Donmai

What's our stance on twitter samples?

Posted under General

So there are uploads that when you check the source aren't the actual full size (i.e. instead of suffixing :orig uploads are left either :large or non-suffixed), it seems. Only about 50 are tagged under twitter sample, but I very much suspect there are more.

What's our stance on this? Should we treat these the same way we do pixiv samples? Because I was thinking of flagging post #2004618 as I was sweeping through yaman's uploads on Twitter earlier today, since it was a lower res upload of the full I uploaded (post #2573012). It appears to me really unnecessary to have.

And perhaps another question I could add to this is if there is a way to automate this, like how RaisingK does md5 mismatches on pixiv? Though I guess the problem is that pages aren't enumerated as they are on pixiv, so if you want to check an md5 against a "group" of images on Twitter you would have to check it against all of them and look for one match, which could be more arduous than I imagine. Plus it begs the question of if scraping through Twitter like that is possible or there's some sort of limitation...

There are most definitely more than just 50, probably just aren't tagged with it. Nowadays you can only grab the sample if you upload it from a middleman that used the sample, Danbooru automatically pulls the largest resolution regardless of the link you enter into the url bar.

Tip: Non-scans on yande.re without a source are generally twitter images.
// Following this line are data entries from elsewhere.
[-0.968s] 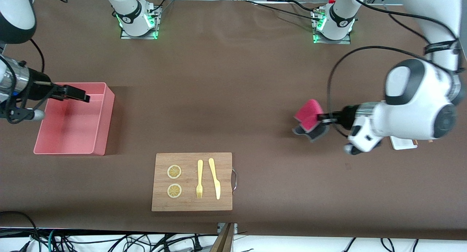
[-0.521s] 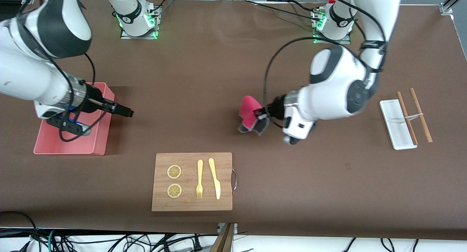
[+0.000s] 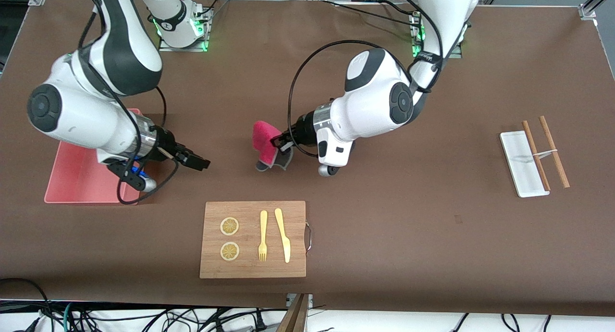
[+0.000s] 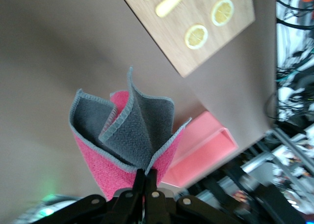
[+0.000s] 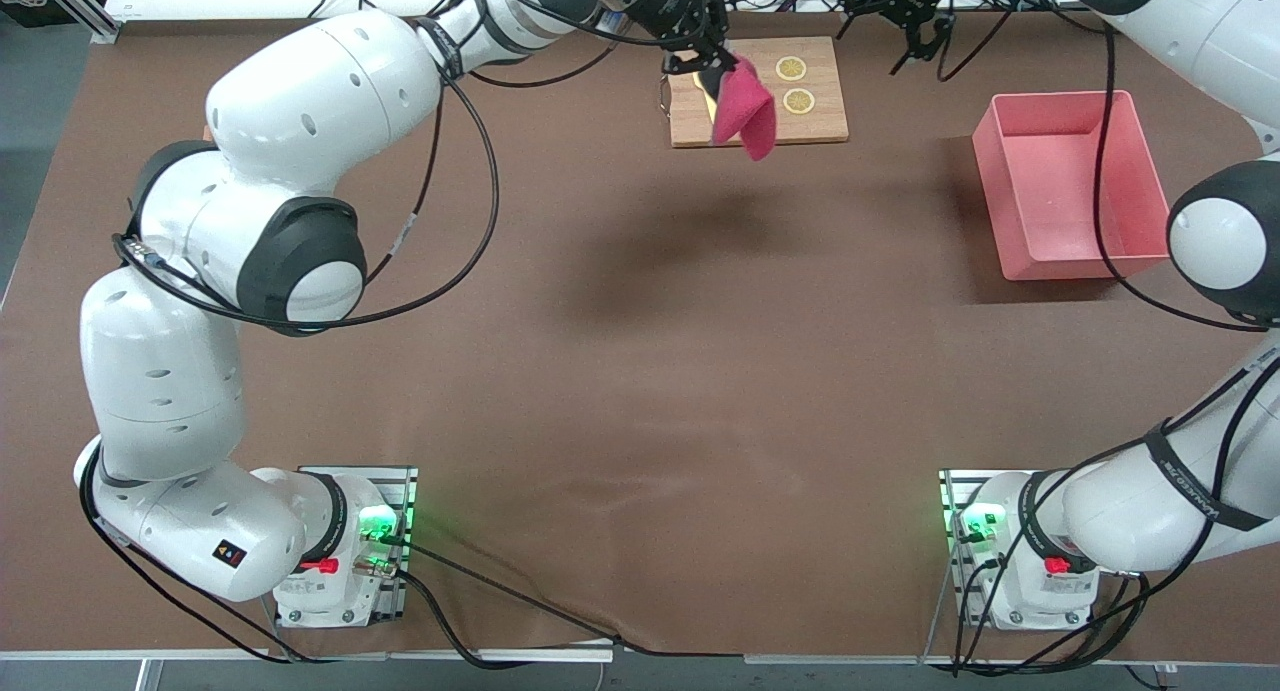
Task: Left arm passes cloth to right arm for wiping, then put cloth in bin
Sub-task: 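Lift the cloth with the left gripper while the right gripper approaches, then grasp the cloth with the right gripper beside the left gripper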
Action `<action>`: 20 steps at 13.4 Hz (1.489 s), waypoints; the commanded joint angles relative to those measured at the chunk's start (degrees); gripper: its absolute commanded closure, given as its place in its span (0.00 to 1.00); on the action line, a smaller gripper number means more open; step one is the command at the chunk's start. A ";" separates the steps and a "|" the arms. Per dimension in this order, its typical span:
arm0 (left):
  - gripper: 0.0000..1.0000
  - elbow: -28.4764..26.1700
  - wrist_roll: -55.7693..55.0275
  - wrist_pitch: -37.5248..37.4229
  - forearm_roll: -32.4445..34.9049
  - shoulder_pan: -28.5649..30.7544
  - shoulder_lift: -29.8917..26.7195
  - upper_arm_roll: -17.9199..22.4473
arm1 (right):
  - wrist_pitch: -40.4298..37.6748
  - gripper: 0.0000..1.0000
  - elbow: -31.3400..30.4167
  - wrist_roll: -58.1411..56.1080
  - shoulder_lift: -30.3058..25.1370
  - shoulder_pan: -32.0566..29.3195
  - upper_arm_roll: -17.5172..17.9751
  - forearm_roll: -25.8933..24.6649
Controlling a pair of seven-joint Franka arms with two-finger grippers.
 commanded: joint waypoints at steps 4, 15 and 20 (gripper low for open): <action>1.00 3.36 -1.38 2.96 -5.35 -1.25 2.59 1.00 | 5.82 0.00 -0.48 12.29 2.61 4.48 -0.37 1.74; 1.00 3.36 -1.38 2.96 -5.62 -1.17 2.59 1.00 | 14.43 0.00 -0.04 18.10 6.47 6.50 -0.37 6.31; 1.00 3.27 -1.38 2.96 -5.62 -1.08 2.59 1.00 | 16.20 0.00 -0.04 21.00 7.09 9.23 -0.37 6.31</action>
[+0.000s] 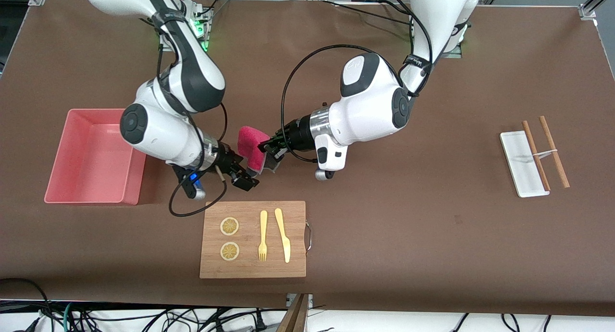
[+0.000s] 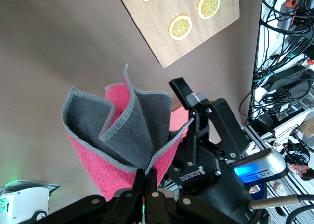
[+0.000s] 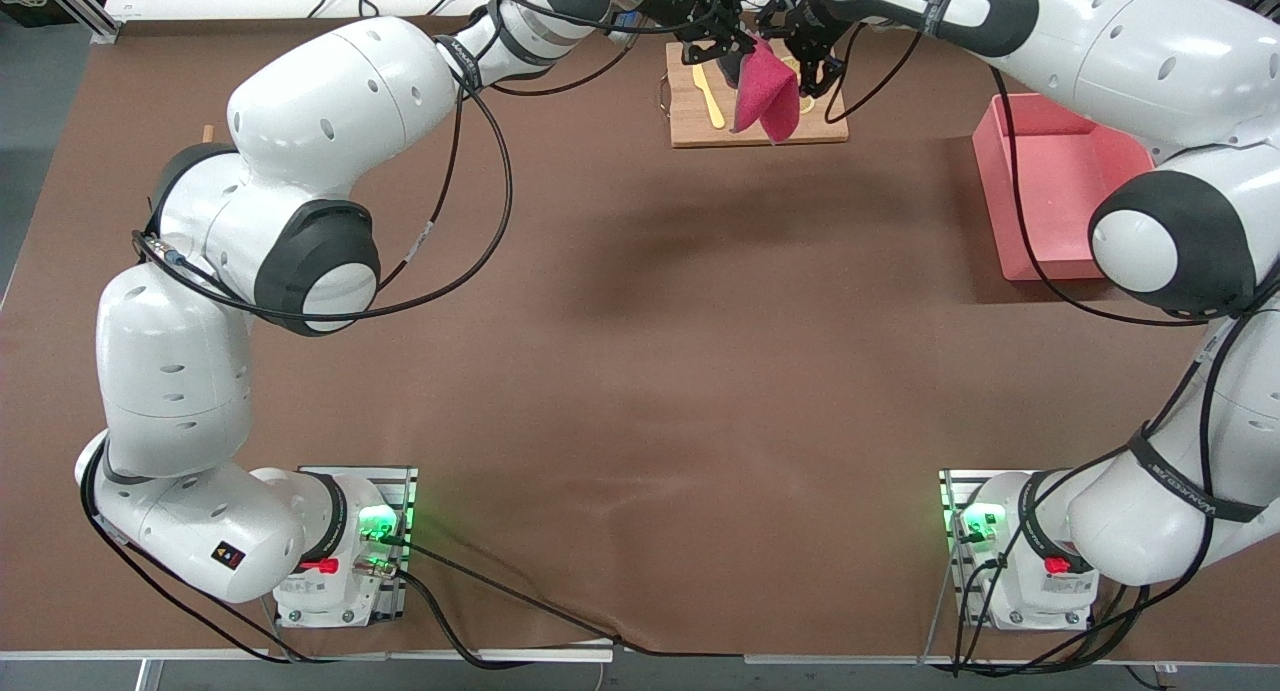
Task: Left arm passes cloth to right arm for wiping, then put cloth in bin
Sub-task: 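Grasp the cloth with the right gripper beside the left gripper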
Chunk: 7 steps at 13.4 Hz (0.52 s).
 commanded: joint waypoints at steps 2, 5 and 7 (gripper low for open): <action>1.00 2.27 -0.39 0.15 -1.56 -0.62 1.33 0.66 | 0.53 0.11 0.04 0.94 -0.13 0.76 -0.33 0.99; 1.00 2.27 -0.39 0.15 -1.56 -0.62 1.33 0.66 | -0.09 0.92 0.04 -0.29 -0.22 0.59 -0.42 0.99; 1.00 2.27 -0.39 0.15 -1.56 -0.62 1.33 0.66 | -0.09 1.00 0.04 -0.38 -0.22 0.50 -0.42 0.90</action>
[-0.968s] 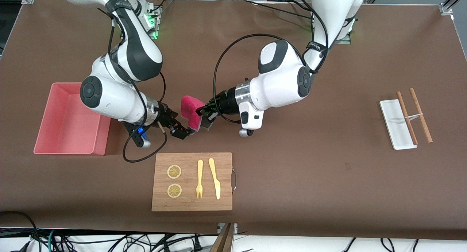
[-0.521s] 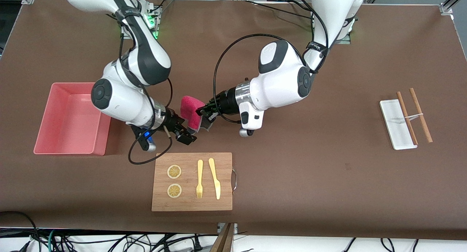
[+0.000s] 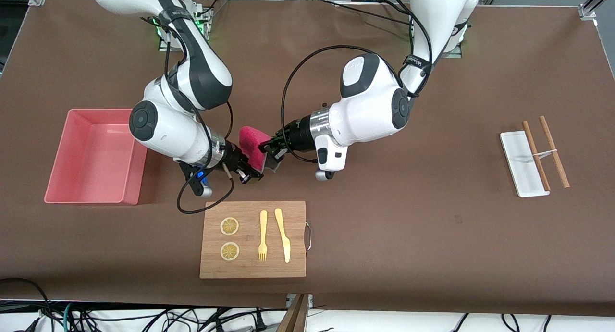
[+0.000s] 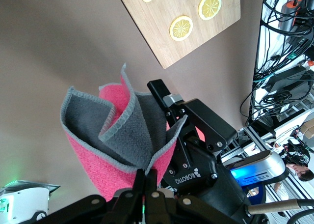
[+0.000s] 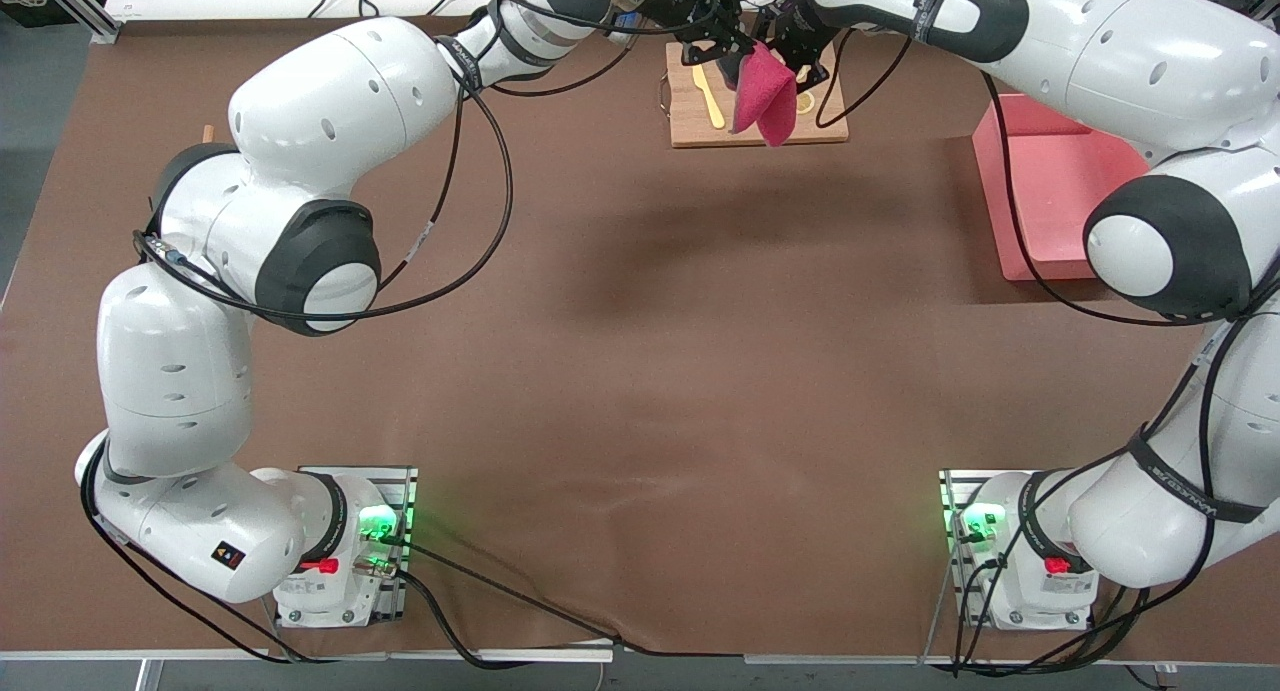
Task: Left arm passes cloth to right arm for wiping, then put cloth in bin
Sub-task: 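Grasp the cloth with the right gripper beside the left gripper, then open the left gripper and withdraw it while the right gripper holds cloth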
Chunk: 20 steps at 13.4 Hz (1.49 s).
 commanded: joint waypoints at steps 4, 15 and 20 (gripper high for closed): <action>0.74 2.18 -0.25 0.15 -1.56 -0.45 1.17 0.64 | -0.25 1.00 0.13 -0.87 -0.30 -0.11 -0.16 0.90; 0.00 -0.62 1.33 -2.13 2.46 7.28 -4.17 1.17 | -0.25 1.00 -0.14 -3.42 1.80 3.93 -0.25 -0.07; 0.00 -7.67 1.42 -11.85 12.40 14.21 -13.50 1.17 | -0.08 1.00 -0.05 -3.33 4.79 8.06 -0.17 -3.05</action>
As I suspected... I was ever so curious as to where they sauced png versions of some of his images from, but I upped them for completeness in addition to the twitter images. I noticed you tagged a few of them with waifu2x though, and that might possibly be it -- since I don't know how else they might have gotten it (unless raw file conversion, in which case would be a major facepalm).
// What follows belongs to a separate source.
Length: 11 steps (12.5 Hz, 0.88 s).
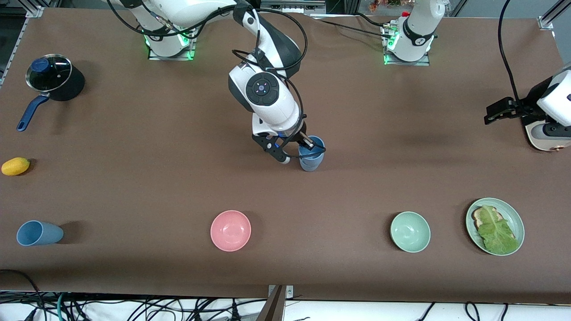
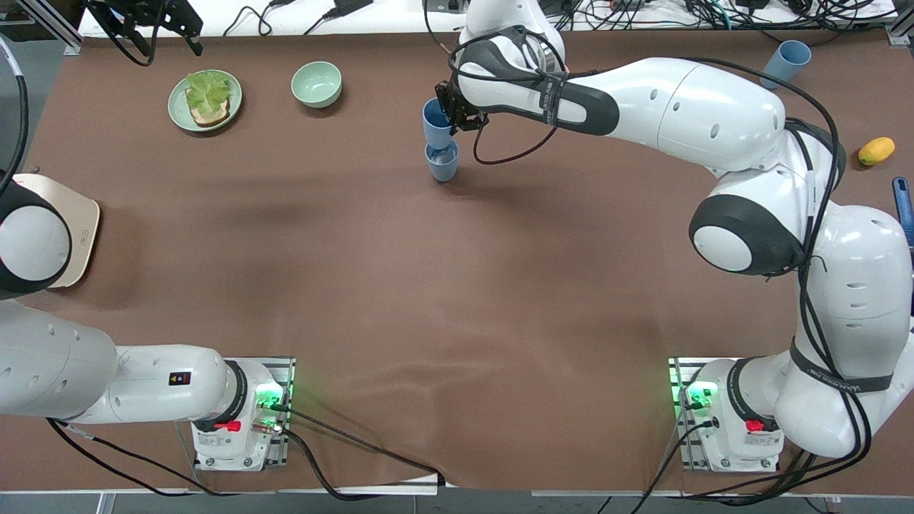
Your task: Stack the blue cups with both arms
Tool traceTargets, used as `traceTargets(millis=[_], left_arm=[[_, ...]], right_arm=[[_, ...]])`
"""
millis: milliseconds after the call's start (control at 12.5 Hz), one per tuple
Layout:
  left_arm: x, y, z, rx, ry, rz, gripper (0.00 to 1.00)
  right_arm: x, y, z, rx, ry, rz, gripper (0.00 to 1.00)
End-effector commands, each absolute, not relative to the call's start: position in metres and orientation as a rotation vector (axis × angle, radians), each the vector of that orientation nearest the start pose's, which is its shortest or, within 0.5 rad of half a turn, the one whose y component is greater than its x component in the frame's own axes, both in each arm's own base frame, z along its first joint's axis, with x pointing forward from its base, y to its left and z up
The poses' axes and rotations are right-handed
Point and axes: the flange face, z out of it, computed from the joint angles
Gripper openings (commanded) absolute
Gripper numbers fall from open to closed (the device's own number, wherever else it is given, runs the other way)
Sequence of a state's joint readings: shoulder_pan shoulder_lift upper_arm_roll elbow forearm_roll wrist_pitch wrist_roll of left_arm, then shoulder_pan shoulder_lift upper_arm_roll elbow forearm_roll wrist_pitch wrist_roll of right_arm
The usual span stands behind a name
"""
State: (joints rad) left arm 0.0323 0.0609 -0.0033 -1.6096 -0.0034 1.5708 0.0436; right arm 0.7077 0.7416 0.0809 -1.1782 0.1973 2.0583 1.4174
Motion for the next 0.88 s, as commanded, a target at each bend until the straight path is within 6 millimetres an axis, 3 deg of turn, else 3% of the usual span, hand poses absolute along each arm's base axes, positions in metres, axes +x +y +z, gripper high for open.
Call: traceTargets(millis=[0,240,800], left_arm=[[0.5613,0.0084,0.5757,-3.158,0.056,0.130,1.00],[0.5628,0.0009,0.5761,-3.155,0.085,0.111,1.00],[0.5626,0.0074,0.5800,-3.159,0.069,0.113,1.00]], right_arm=[[0.5378,0.5401,0.3662,-2.751,1.054,0.232,0.00],[0.5351,0.5408,0.3655,-2.773,1.044,0.222,0.00],[0.5364,0.5417,0.3585,-2.770,1.049,0.221,0.00]])
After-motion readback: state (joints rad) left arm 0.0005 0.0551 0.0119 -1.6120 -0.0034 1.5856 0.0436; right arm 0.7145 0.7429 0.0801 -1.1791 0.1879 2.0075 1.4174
It could be. I don't know how Marqant uploaded that post but whichever way it went it apparently ended up having a smaller resolution than the one I found. IIRC you can't really 'replace' images on Twitter in place as you can on pixiv, right?

CodeKyuubi said:

There are most definitely more than just 50, probably just aren't tagged with it.

I wonder how then, post #2508287 was uploaded? Perhaps you could say because he downloaded and then upped it but there is post #2507503 and many other posts from this time that were uploaded by him with :large or no suffix.
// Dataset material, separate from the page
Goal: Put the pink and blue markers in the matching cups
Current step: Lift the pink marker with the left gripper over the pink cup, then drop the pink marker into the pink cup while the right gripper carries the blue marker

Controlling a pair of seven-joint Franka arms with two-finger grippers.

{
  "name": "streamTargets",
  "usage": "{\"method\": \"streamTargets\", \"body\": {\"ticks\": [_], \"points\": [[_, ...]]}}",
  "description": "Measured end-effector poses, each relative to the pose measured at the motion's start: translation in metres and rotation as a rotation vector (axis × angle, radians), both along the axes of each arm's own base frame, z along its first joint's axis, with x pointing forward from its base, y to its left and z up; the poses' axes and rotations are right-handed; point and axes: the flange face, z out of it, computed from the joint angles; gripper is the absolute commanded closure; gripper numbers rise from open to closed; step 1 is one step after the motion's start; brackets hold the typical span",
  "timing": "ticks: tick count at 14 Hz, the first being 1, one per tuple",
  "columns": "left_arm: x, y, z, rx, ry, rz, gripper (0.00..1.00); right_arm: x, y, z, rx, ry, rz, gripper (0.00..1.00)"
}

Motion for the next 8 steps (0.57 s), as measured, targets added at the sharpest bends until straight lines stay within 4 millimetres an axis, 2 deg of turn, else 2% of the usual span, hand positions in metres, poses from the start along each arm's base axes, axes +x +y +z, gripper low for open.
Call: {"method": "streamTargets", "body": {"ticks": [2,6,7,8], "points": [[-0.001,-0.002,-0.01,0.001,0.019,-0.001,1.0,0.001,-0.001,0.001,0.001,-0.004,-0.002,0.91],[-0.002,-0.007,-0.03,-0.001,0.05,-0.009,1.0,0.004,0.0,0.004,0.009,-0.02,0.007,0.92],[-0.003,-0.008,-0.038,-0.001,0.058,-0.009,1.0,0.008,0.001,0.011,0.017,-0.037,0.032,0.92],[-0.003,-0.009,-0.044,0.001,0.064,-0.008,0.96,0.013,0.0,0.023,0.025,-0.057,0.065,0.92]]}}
Is there perhaps different functionality when uploaded with the bookmarklet and using direct image URL, or was there a change made to correct image URL upload recently?

Mikaeri said:

As I suspected... I was ever so curious as to where they sauced png versions of some of his images from, but I upped them for completeness in addition to the twitter images. I noticed you tagged a few of them with waifu2x though, and that might possibly be it -- since I don't know how else they might have gotten it (unless raw file conversion, in which case would be a major facepalm).

It could be. I don't know how Marqant uploaded that post but whichever way it went it apparently ended up having a smaller resolution than the one I found. IIRC you can't really 'replace' images on Twitter in place as you can on pixiv, right?

I think you are right that it would be a pretty arduous task to check all Twitter posts here against Twitter although theoretically it could be a simple task just at mass scale. I lack the technical knowledge to do any of this but the following is a potential scheme:

  • Locate every single active post on Danbooru with a tweet URL as source
  • Check these against Twitter using api, getting the image address, generating :orig and then checking if that's larger
  • Upload that :orig if larger, then change source to the tweet URL, make original its child
  • Tag original as duplicate and twitter_sample

If a source just has the image URL, I'd have the script check if the :orig is larger and upload, make original the child post, last bullet point here too.

Also Twitter seems to have used to use _normal and _original in file names or something like that.

I could probably do 1, 2, and 4 easily enough, but I'm a little bit wary of leaving uploading an image purely to an automated script. Not only can the script screw up, but if the source was maliciously changed, it could potentially upload pictures that maybe you didn't intend to upload, such as goatse... Most changes are easy to fix with a reversion or undo, but an upload is a glaring mistake potentially necessitating permanent deletions...

To do #3, I'd probably have the script display a side-by-side comparison of the Danbooru image and the "original" image, then ask for a manual confirmation before proceeding to upload...

Regardless, I'll try to work on having something working by the end of the week...

sweetpeɐ said:

I think you are right that it would be a pretty arduous task to check all Twitter posts here against Twitter although theoretically it could be a simple task just at mass scale. I lack the technical knowledge to do any of this but the following is a potential scheme:

  • Locate every single active post on Danbooru with a tweet URL as source
  • Check these against Twitter using api, getting the image address, generating :orig and then checking if that's larger
  • Upload that :orig if larger, then change source to the tweet URL, make original its child
  • Tag original as duplicate and twitter_sample

If a source just has the image URL, I'd have the script check if the :orig is larger and upload, make original the child post, last bullet point here too.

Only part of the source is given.